Instructions to follow:
Once you find the line with "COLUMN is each" in the data below, transcribe exactly each line from there to the line with "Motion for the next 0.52", inclusive, and nothing else. Drop the pictures.
*** Opening of Input data ***
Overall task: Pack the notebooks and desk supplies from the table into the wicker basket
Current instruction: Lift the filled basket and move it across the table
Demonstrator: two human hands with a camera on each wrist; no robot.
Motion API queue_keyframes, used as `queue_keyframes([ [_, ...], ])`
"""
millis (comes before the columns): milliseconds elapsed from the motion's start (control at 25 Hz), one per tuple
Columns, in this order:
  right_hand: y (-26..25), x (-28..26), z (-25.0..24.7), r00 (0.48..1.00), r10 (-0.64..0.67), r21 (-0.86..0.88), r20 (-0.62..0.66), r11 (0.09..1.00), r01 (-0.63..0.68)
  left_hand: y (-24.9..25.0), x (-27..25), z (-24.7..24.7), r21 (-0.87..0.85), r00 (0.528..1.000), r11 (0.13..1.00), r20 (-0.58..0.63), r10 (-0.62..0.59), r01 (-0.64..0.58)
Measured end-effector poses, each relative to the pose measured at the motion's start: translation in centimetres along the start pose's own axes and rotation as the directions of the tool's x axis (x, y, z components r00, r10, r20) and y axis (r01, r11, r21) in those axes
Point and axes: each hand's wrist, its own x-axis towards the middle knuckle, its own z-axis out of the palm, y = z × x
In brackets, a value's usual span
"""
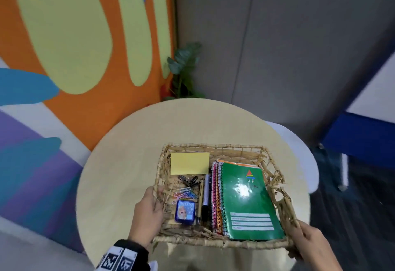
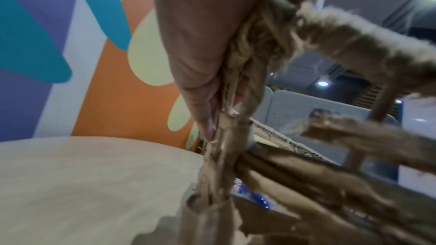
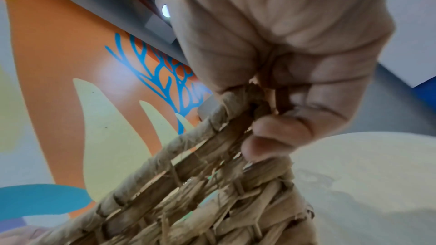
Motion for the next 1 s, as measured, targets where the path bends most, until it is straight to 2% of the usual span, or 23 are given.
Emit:
queue_keyframes([
  [80, -3.0, 3.3, 1.4, 0.998, -0.047, 0.032, 0.045, 0.998, 0.046, -0.2, 0.8, -2.0, -0.027, 0.994, 0.999, -0.109, -0.023, 0.020],
  [200, -8.4, 8.5, 4.5, 0.987, -0.124, 0.061, 0.100, 0.991, 0.118, -0.6, 2.2, -4.4, -0.185, 0.968, 0.980, -0.226, -0.110, 0.068],
  [320, -14.6, 13.7, 8.1, 0.965, -0.223, 0.058, 0.140, 0.974, 0.217, -1.4, 4.1, -6.0, -0.303, 0.924, 0.947, -0.324, -0.204, 0.103],
  [440, -20.6, 19.3, 12.5, 0.932, -0.314, 0.017, 0.183, 0.949, 0.316, -2.0, 6.6, -6.3, -0.404, 0.865, 0.899, -0.378, -0.329, 0.166],
  [560, -25.5, 23.9, 17.2, 0.899, -0.371, -0.013, 0.231, 0.923, 0.384, -2.4, 9.2, -5.7, -0.505, 0.773, 0.843, -0.456, -0.442, 0.184],
  [720, -30.0, 28.3, 22.7, 0.848, -0.438, -0.072, 0.300, 0.875, 0.478, -3.9, 13.2, -4.6, -0.541, 0.706, 0.816, -0.495, -0.506, 0.206],
  [800, -31.4, 29.9, 25.3, 0.832, -0.449, -0.095, 0.326, 0.860, 0.502, -5.0, 15.1, -4.3, -0.557, 0.659, 0.800, -0.518, -0.545, 0.223],
  [1000, -32.9, 32.8, 30.0, 0.817, -0.413, -0.157, 0.402, 0.848, 0.506, -7.2, 18.5, -2.8, -0.575, 0.575, 0.765, -0.534, -0.620, 0.291],
])
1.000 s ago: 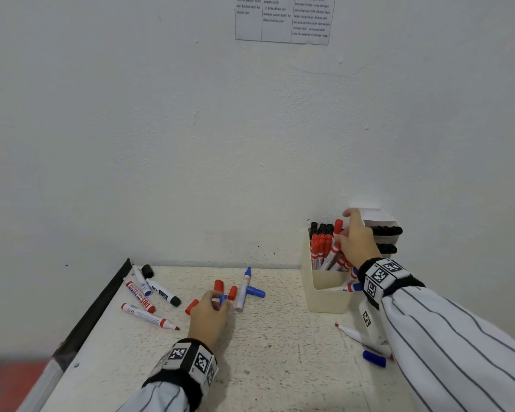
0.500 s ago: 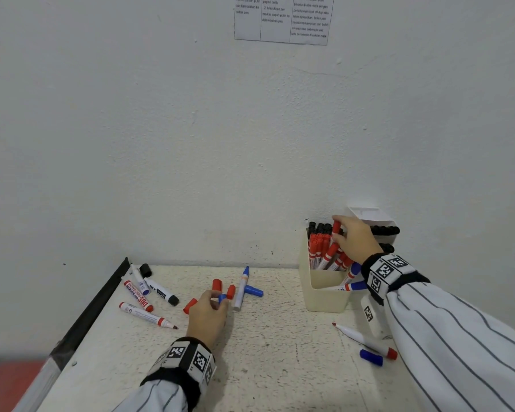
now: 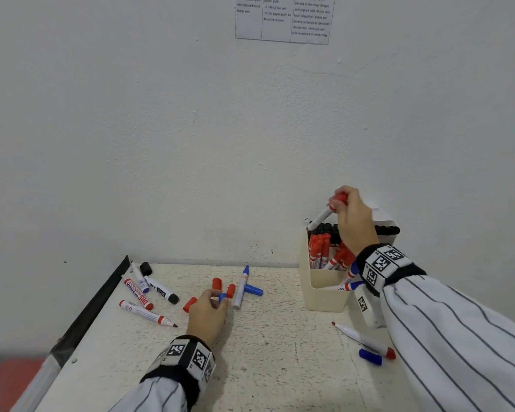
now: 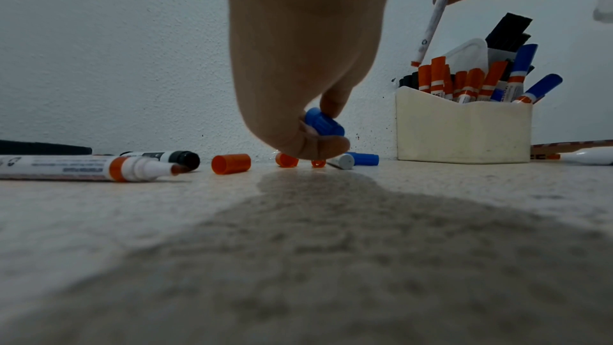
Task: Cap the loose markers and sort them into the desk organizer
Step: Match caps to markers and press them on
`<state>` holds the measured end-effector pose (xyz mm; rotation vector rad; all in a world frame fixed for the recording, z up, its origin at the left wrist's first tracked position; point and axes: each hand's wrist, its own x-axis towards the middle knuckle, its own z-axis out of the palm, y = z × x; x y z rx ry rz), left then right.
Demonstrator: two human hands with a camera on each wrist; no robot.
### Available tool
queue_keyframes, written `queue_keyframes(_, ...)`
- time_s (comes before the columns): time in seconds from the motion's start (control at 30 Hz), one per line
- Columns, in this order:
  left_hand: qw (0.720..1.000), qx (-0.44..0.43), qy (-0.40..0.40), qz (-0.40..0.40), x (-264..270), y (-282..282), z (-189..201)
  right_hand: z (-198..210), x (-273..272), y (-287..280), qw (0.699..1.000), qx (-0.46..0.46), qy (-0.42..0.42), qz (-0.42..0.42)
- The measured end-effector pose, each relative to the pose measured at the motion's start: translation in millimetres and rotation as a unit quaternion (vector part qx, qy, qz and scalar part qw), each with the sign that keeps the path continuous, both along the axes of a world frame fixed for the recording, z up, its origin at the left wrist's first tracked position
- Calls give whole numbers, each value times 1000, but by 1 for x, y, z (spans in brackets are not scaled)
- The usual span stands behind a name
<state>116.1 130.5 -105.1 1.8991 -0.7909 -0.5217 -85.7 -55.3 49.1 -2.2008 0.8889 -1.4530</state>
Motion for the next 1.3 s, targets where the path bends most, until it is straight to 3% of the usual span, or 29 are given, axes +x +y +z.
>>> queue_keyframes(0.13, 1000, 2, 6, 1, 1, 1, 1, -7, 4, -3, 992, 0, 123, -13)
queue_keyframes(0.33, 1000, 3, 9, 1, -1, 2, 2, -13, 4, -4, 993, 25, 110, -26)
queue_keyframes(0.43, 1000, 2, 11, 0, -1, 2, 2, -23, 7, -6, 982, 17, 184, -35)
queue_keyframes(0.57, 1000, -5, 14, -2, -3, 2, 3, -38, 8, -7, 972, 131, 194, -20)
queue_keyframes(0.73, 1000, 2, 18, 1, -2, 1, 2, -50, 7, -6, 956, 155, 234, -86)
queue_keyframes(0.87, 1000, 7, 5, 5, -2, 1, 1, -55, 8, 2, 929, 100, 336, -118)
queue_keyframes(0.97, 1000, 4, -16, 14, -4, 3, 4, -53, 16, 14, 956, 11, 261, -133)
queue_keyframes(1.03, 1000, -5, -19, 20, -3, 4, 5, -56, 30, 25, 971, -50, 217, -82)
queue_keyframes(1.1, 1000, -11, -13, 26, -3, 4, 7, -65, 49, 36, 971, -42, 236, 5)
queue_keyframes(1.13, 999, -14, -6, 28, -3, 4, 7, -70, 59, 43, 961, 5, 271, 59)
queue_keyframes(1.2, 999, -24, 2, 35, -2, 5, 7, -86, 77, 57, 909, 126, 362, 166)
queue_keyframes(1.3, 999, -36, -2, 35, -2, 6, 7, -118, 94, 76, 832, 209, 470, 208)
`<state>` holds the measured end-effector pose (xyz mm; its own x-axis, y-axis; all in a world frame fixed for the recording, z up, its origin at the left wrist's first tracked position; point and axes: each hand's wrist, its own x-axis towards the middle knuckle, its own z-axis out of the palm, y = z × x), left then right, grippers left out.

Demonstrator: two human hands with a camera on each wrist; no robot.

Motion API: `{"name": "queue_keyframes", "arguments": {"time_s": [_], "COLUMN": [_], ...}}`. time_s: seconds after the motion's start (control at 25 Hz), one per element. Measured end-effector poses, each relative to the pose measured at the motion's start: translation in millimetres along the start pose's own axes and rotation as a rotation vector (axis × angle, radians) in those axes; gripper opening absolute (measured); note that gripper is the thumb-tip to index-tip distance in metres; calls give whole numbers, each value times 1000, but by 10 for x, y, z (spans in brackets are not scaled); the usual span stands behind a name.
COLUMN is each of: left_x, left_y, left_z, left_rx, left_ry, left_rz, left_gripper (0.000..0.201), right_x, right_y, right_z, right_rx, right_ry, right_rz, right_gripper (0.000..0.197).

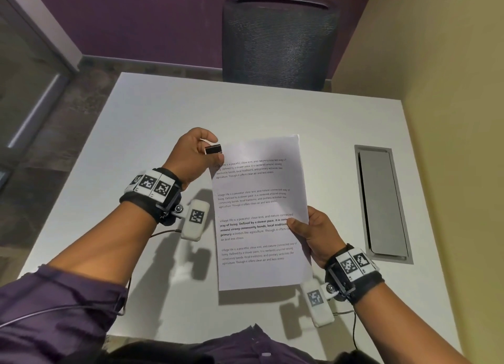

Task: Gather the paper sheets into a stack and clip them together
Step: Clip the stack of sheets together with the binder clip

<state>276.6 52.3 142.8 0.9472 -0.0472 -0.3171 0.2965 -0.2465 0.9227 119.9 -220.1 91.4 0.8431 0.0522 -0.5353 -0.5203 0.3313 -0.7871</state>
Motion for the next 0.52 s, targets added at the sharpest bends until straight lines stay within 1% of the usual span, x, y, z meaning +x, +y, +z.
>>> {"name": "queue_keyframes", "arguments": {"time_s": [0.08, 0.16, 0.24, 0.28, 0.36, 0.4, 0.48, 0.52], "left_x": [9, 34, 46, 30, -41, -97, -260, -326], "left_y": [-18, -43, -109, -172, -403, -548, -845, -997], "left_z": [2, 18, 81, 123, 202, 247, 345, 396], "left_rx": [-72, -204, -323, -337, -269, -222, -128, -84], "left_ry": [2, 28, 30, 4, -95, -157, -274, -308], "left_rz": [13, -22, -129, -203, -352, -413, -487, -506], "left_gripper": [45, 51, 50, 47, 40, 32, 20, 18], "right_x": [14, 34, 56, 74, 134, 190, 328, 415], "right_y": [8, 12, 30, 48, 93, 120, 231, 307], "right_z": [10, 9, 13, 13, 14, 0, -50, -76], "right_rx": [4, 9, 7, 8, 24, 39, 61, 61], "right_ry": [3, 8, 22, 37, 82, 108, 163, 191], "right_rz": [2, 6, 8, 6, 6, 14, 44, 71], "right_gripper": [28, 28, 27, 27, 27, 27, 29, 29]}}
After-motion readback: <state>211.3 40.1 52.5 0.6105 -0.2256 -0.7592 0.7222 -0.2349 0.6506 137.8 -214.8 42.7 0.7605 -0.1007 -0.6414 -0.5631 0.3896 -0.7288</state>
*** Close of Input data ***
Task output:
COLUMN is each of: left_x, left_y, left_z, left_rx, left_ry, left_rz, left_gripper (0.000..0.201), right_x, right_y, right_z, right_rx, right_ry, right_rz, right_gripper (0.000..0.197).


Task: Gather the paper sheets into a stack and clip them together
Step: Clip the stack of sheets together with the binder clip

<state>276.6 52.3 142.8 0.9472 -0.0472 -0.3171 0.2965 -0.2465 0.9227 119.9 -220.1 91.4 0.8431 0.0522 -0.5353 -0.5203 0.3313 -0.7871</state>
Motion for the next 0.52 s, targets added at the sharpest bends until straight lines stay within 1% of the usual span, x, y, z meaning +x, +y, +z.

What appears above is the complete answer.